Copy out the listing that follows, exactly, without its pictures.

-- Supplied information follows --

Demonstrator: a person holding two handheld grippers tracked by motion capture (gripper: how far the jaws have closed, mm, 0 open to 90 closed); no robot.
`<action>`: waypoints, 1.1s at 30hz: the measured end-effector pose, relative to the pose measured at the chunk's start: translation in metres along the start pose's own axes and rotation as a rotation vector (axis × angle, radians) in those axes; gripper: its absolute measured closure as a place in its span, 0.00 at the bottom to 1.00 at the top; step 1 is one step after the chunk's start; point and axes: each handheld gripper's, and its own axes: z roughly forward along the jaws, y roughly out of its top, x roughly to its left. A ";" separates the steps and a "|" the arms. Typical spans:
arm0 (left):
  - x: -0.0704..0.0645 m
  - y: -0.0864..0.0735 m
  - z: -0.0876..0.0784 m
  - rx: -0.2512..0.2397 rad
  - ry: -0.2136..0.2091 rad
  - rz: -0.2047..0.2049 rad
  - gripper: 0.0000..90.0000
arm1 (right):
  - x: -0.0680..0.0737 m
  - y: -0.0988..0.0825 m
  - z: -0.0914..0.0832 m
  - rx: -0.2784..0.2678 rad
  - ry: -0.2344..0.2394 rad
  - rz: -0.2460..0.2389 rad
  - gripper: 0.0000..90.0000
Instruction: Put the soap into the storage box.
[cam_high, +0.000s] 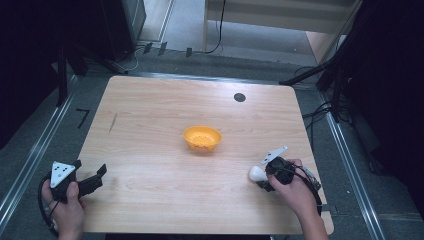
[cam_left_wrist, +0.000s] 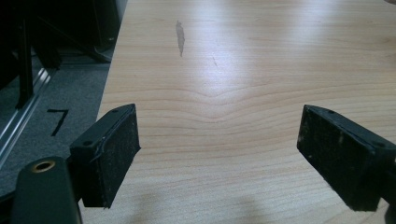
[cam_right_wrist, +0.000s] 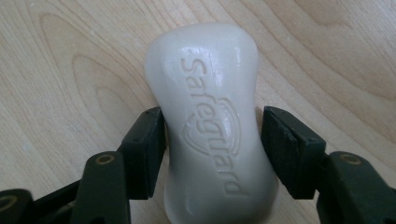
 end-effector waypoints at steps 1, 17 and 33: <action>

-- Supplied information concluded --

Answer section:
Demonstrator: a person holding two handheld grippers tracked by motion capture (gripper: how far the jaws have closed, mm, 0 open to 90 closed); no robot.
`<action>`: waypoints, 1.1s at 30hz: the measured end-effector pose, relative to the pose measured at the chunk's start: translation in metres along the start pose's own axes and rotation as a rotation vector (axis × angle, radians) in those axes; gripper: its absolute measured closure as a place in its span, 0.00 at the bottom to 1.00 at the top; step 1 is one step after the chunk's start; point and axes: each handheld gripper's, and its own axes: z roughly forward along the jaws, y roughly out of its top, x roughly to its left. A ";" separates the steps and a "|" the arms. Typical spans:
arm0 (left):
  - x: -0.0704..0.0645 m
  - y: -0.0864..0.0735 m
  - z: -0.0876..0.0784 m
  - rx: -0.2512..0.2397 rad
  - ry: -0.2136..0.2091 rad
  - rz: -0.2047..0.2049 rad
  - gripper: 0.0000..90.0000
arm1 (right):
  - x: -0.0680..0.0737 m
  - y: -0.0988..0.0825 m
  - z: -0.0914..0.0832 m
  - rx: -0.2784..0.2678 rad
  - ry: -0.2344..0.2394 rad
  - rz: -0.2460..0.2389 rad
  - gripper: 0.0000..90.0000
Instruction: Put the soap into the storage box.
[cam_high, +0.000s] 
[cam_left_wrist, +0.000s] 
[cam_right_wrist, +0.000s] 
 end-effector waypoints at steps 1, 17 and 33: <action>

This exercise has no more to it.